** COLLECTED DATA follows **
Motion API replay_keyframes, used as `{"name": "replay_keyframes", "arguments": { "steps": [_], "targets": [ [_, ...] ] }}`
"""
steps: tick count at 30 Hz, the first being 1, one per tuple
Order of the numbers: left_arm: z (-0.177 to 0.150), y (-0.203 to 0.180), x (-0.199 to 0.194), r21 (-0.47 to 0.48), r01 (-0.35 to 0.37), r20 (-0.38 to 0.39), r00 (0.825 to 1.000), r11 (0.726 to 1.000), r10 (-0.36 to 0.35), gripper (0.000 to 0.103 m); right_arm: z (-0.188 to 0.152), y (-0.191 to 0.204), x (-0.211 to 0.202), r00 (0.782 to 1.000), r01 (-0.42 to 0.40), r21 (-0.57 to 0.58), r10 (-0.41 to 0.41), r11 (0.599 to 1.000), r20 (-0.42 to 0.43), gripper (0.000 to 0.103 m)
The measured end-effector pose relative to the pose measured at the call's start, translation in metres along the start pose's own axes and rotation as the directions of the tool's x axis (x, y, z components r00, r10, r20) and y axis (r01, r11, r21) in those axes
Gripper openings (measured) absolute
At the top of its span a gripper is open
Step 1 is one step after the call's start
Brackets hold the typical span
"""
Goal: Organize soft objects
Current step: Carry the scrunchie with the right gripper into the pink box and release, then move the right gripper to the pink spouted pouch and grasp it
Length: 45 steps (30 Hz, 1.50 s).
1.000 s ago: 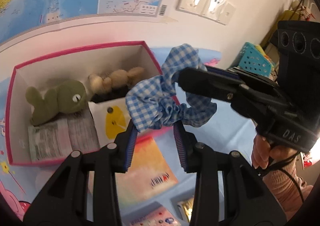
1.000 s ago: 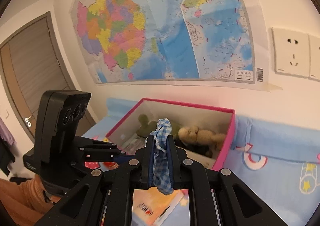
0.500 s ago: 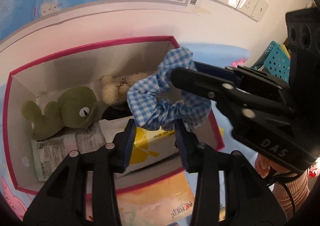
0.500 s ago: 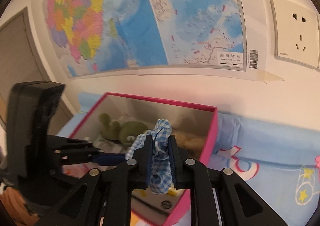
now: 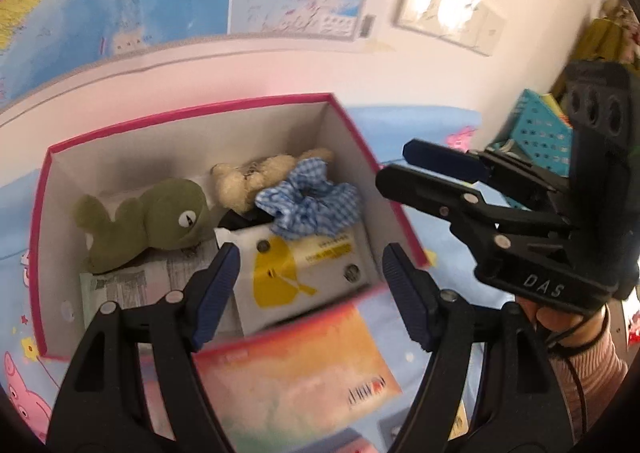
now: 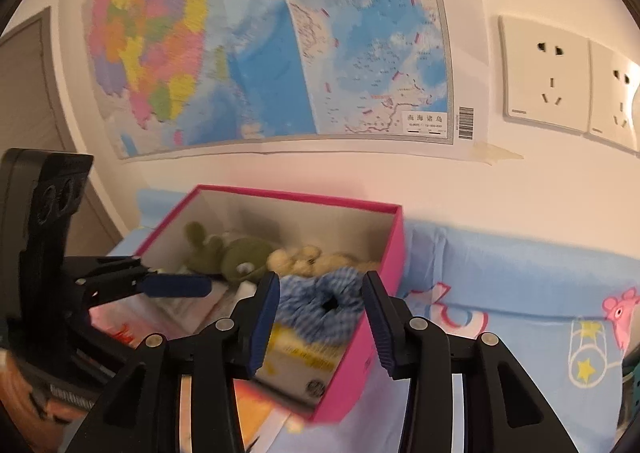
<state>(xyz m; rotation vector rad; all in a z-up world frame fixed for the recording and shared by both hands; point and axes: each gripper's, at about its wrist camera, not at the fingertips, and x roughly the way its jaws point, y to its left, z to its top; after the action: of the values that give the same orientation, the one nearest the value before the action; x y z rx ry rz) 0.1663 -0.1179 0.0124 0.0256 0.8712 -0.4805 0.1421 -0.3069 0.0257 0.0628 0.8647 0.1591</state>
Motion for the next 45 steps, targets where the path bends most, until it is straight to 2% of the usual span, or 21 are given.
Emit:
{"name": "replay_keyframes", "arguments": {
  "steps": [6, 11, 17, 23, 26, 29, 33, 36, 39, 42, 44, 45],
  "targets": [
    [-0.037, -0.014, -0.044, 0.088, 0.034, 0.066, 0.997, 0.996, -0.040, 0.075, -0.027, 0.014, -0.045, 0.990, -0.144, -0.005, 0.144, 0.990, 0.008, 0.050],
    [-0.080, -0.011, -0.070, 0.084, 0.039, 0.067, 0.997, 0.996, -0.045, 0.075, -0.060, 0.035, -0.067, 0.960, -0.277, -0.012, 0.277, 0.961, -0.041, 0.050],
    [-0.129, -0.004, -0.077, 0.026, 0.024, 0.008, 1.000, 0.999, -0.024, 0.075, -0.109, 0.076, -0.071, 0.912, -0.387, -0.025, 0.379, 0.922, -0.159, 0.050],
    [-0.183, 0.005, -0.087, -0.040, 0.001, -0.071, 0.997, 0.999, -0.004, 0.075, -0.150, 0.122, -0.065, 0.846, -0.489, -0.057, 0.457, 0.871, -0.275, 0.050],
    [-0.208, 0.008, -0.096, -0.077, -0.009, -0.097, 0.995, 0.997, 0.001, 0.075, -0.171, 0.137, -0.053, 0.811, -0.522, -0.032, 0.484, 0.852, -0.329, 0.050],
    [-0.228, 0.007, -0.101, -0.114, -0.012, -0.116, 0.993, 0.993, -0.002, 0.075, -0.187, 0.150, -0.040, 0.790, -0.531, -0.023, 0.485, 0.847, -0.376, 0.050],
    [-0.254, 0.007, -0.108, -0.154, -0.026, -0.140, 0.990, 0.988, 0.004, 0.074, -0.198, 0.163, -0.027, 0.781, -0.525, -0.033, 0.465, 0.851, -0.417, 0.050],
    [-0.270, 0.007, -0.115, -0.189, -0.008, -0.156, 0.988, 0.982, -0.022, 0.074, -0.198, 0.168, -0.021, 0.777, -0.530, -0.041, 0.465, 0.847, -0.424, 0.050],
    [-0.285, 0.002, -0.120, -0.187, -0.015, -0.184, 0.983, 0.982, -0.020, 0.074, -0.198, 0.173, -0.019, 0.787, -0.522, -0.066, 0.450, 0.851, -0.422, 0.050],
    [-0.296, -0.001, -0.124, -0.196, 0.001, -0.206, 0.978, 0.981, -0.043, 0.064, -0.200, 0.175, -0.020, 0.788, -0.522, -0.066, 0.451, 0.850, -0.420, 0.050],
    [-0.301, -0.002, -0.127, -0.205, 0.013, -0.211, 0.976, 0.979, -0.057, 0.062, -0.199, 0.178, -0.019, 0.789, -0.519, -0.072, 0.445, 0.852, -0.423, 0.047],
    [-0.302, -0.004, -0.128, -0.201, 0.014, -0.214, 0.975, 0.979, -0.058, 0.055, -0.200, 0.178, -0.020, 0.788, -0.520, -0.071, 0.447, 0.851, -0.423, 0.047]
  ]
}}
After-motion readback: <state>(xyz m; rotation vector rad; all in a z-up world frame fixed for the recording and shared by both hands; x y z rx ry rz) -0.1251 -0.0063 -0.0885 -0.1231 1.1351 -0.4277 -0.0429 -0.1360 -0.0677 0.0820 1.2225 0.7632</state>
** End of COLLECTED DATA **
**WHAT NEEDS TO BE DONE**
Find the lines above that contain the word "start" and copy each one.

**RESULT OF THIS TASK**
The measured end-effector pose relative to the pose measured at the call's start, translation in metres along the start pose's own axes and rotation as the directions of the tool's x axis (x, y, z components r00, r10, r20) and y axis (r01, r11, r21) in those axes
Step 1 is one step after the call's start

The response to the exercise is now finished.